- _Problem_
Copy the lines below that contain "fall".

- _Exercise data_
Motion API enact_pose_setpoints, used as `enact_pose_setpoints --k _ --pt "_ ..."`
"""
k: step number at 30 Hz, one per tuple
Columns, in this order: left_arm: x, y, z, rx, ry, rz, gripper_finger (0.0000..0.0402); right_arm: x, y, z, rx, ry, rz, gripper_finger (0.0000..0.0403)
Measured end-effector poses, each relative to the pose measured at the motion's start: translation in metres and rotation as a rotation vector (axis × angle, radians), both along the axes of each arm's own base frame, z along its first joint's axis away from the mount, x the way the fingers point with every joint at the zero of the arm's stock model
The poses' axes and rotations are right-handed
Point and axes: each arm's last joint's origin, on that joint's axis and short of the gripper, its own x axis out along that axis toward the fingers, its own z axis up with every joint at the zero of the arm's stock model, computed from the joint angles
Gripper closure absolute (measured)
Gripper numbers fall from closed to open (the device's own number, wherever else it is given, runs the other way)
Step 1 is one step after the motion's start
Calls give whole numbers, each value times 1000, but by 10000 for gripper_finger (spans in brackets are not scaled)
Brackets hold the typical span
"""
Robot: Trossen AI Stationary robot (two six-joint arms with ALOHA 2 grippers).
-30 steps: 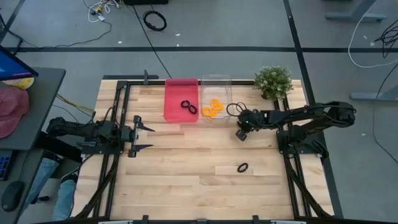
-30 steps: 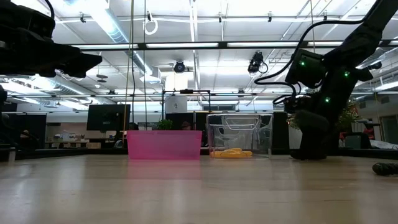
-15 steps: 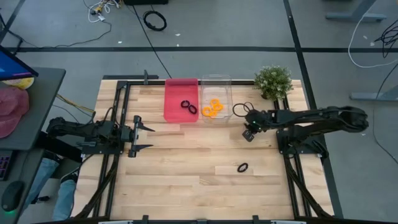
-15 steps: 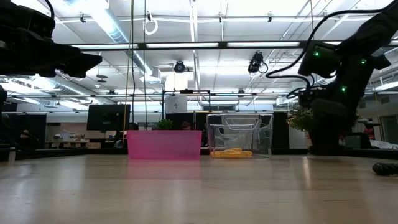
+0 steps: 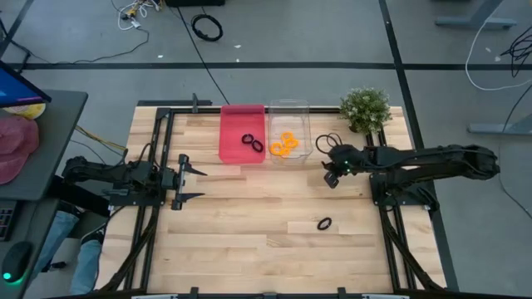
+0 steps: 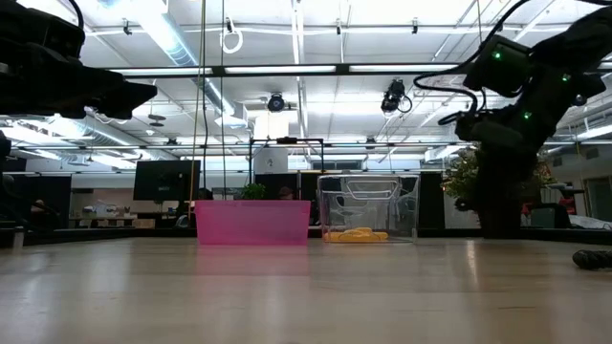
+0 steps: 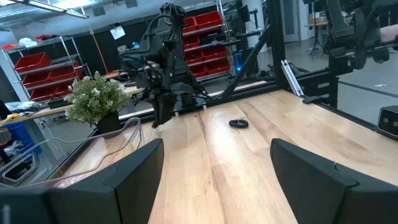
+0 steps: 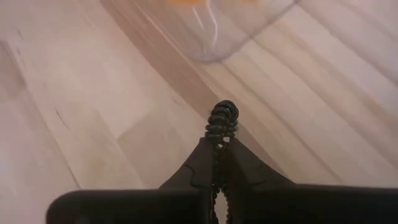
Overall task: Sort spring keychains
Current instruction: Put the black spring keychain into the red bin
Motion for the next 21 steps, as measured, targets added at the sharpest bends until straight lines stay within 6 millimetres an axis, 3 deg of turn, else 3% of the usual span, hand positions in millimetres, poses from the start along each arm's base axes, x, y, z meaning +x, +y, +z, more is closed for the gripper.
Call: enact_pose_setpoints --k 7,21 --pt "0 0 0 0 0 0 103 1 0 13 -39 -121 17 388" --pt "0 0 0 0 0 0 103 22 10 43 -181 -454 158 388"
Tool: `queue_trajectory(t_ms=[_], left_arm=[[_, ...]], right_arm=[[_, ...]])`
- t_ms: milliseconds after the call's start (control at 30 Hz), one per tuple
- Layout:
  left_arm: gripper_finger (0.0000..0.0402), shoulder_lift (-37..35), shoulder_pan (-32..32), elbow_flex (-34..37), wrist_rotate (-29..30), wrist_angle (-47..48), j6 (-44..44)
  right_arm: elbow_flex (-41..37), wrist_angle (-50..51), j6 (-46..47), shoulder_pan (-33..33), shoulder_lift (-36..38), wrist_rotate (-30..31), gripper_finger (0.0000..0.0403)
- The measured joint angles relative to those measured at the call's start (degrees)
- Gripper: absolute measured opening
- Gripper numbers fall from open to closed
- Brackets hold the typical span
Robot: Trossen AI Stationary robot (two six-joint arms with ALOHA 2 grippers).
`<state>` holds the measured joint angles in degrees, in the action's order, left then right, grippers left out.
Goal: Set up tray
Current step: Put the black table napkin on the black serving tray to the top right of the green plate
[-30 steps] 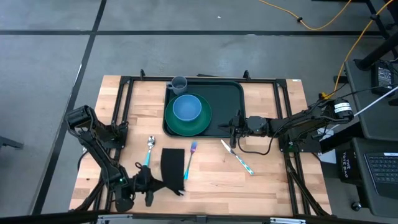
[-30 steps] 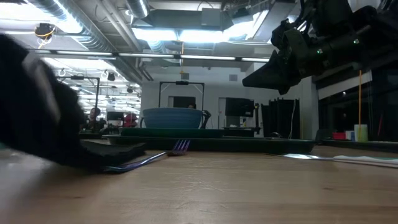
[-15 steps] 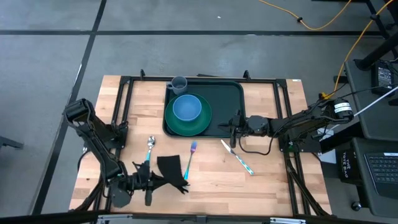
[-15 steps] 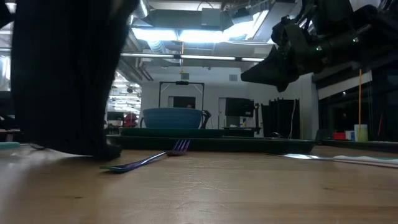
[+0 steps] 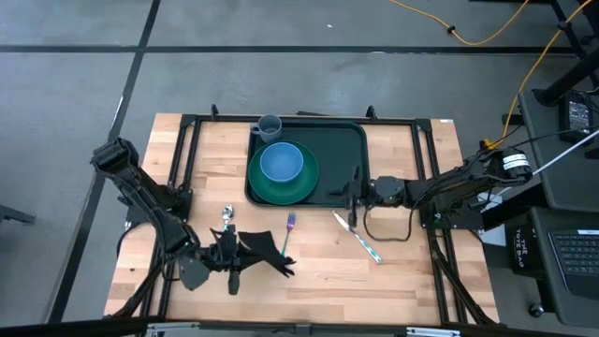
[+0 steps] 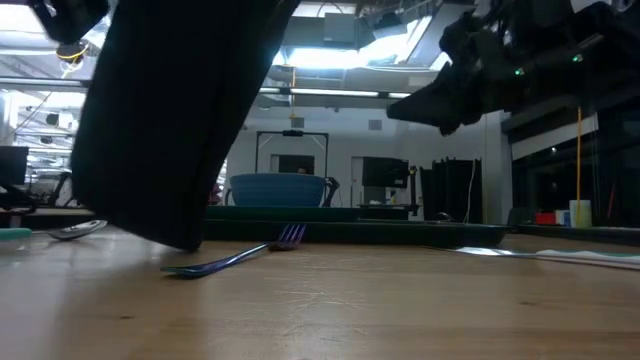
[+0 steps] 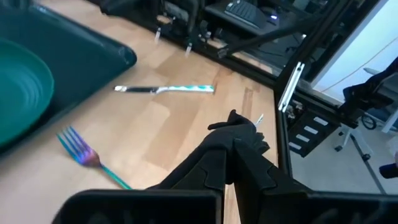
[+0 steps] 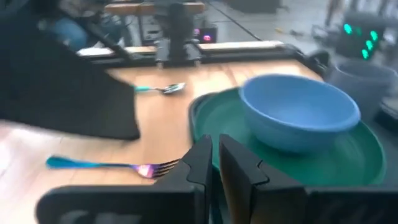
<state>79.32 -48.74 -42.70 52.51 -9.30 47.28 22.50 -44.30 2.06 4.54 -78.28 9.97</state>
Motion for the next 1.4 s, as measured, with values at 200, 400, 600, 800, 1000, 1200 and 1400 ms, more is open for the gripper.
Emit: queue_trajectory(t_ms=[200,400,600,800,1000,1200,1400], left_arm=[[0.0003,-4.9,1.97,0.0,-0.21,0.05,-7.27],[0.0003,-8.19,4.65,0.0,-0.17,0.29,-13.2],[0.0003,-9.68,8.56,0.0,-1.73,0.76,-17.78],[0.0003,-11.57,13.18,0.0,-2.49,4.35,-20.57],[0.0003,-13.3,16.71,0.0,-6.54,5.0,-21.73],[0.0003,-13.93,18.85,0.0,-7.7,5.07,-24.47],[0.0003,-13.93,21.63,0.0,-8.54,4.89,-27.98]], right_arm=[[2.84,-0.06,-9.54,1.97,-0.02,-0.01,0.0036],[5.63,-0.08,-11.64,2.08,-0.02,-0.12,0.0036],[7.61,-0.07,-18.8,2.09,-0.02,-0.1,0.0036],[8.31,-0.05,-24.06,2.08,-0.02,-2.47,0.0036],[8.31,-0.03,-24.87,2.08,-0.02,-3.93,0.0076],[8.31,-0.14,-25.01,2.08,-0.02,-6.56,0.0183],[8.33,-1.43,-24.86,2.1,-0.02,-10.63,0.0268]])
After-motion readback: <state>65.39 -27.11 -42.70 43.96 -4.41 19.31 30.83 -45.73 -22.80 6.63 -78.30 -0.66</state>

- _Output of the exercise_
Gripper numbers fall from closed to open (the device's own number, wherever else it is given, runs the other way)
- Gripper numbers fall from open to closed

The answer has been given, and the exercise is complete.